Washington, D.C. (May 17, 2022) – Today, the Select Subcommittee on the Coronavirus Crisis, chaired by Rep. James E. Clyburn, released a memorandum with new evidence of disproportionate harm women working for hourly wages faced during the first year of the coronavirus pandemic. The memorandum precedes today’s scheduled 11:45 a.m. ET hearing entitled “Underpaid, Overworked, and Underappreciated: How the Pandemic Economy Disproportionately Harmed Low-Wage Women Workers.”
The memorandum is the Select Subcommittee’s first release of data from its December 2021 survey of 12 of the nation’s largest employers, each of which were reported to have significant layoffs in 2020. Available in full here, the memorandum finds that in 2020, women working for hourly wages at these companies disproportionately experienced negative employment outcomes compared to their male hourly coworkers.
Chairman Clyburn released the following statement about the memorandum:
“Today’s memorandum provides new support for what has long been understood: the effects of this pandemic have been disproportionately felt by women working jobs with low pay and few benefits. I look forward to hearing more at today’s hearing about these harms and how they can be remedied to ensure that our nation’s hardworking women are able to care for and provide for their families as they make essential contributions to building a stronger and more inclusive post-crisis economy.”
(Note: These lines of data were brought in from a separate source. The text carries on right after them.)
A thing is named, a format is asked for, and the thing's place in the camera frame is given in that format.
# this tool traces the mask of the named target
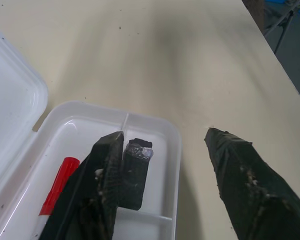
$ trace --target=metal stand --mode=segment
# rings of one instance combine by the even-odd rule
[[[279,41],[275,47],[274,54],[277,54],[277,52],[287,34],[287,31],[289,29],[289,26],[291,24],[291,21],[292,21],[294,15],[295,15],[295,12],[299,11],[299,9],[300,9],[300,0],[297,0],[291,6],[291,8],[278,19],[278,21],[275,24],[271,25],[264,31],[263,36],[266,38],[276,27],[278,27],[278,26],[283,27],[283,32],[282,32],[282,34],[279,38]]]

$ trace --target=red marker cap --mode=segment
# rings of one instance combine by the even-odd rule
[[[79,167],[80,161],[74,157],[66,157],[61,164],[59,171],[54,179],[52,188],[46,197],[44,204],[42,205],[40,215],[51,215],[56,201],[59,198],[62,190],[64,189],[68,178],[75,172]]]

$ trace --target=floor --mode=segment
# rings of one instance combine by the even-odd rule
[[[276,13],[284,13],[288,6],[273,2],[265,3],[264,25],[267,26],[278,19]],[[267,38],[267,42],[274,51],[282,33],[282,27],[277,28]],[[291,22],[287,35],[277,52],[277,58],[300,93],[300,14],[296,14]]]

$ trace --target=white table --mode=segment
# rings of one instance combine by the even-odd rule
[[[0,31],[45,79],[44,117],[80,100],[178,127],[179,240],[237,239],[208,127],[253,142],[300,196],[300,96],[241,0],[2,0]]]

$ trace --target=container lid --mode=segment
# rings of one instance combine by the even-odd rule
[[[47,103],[43,79],[0,34],[0,181]]]
The Select Subcommittee reached this finding by analyzing data on seven key employment outcomes—furloughs, layoffs, terminations, voluntary departures, wage reductions, wage increases, and promotions—at the 12 surveyed companies for 2019, 2020, and 2021. In 2020, the year of the pandemic-induced economic downturn, women in these companies’ hourly workforces experienced disproportionately harmful employment outcomes (i.e., worse outcomes than their male counterparts) more than twice as often as men experienced such outcomes (i.e., worse outcomes than women). The surveyed companies were AT&T, Berkshire Hathaway, Boeing, Chevron, Cisco, Citigroup, Comcast, Exxon Mobil, Oracle, Salesforce, Walmart, and the Walt Disney Company.
The Select Subcommittee’s analysis of the impacts of the coronavirus pandemic on American workers, including any inequity in such impacts, remains ongoing, and additional findings from the December 2021 survey are anticipated later this year.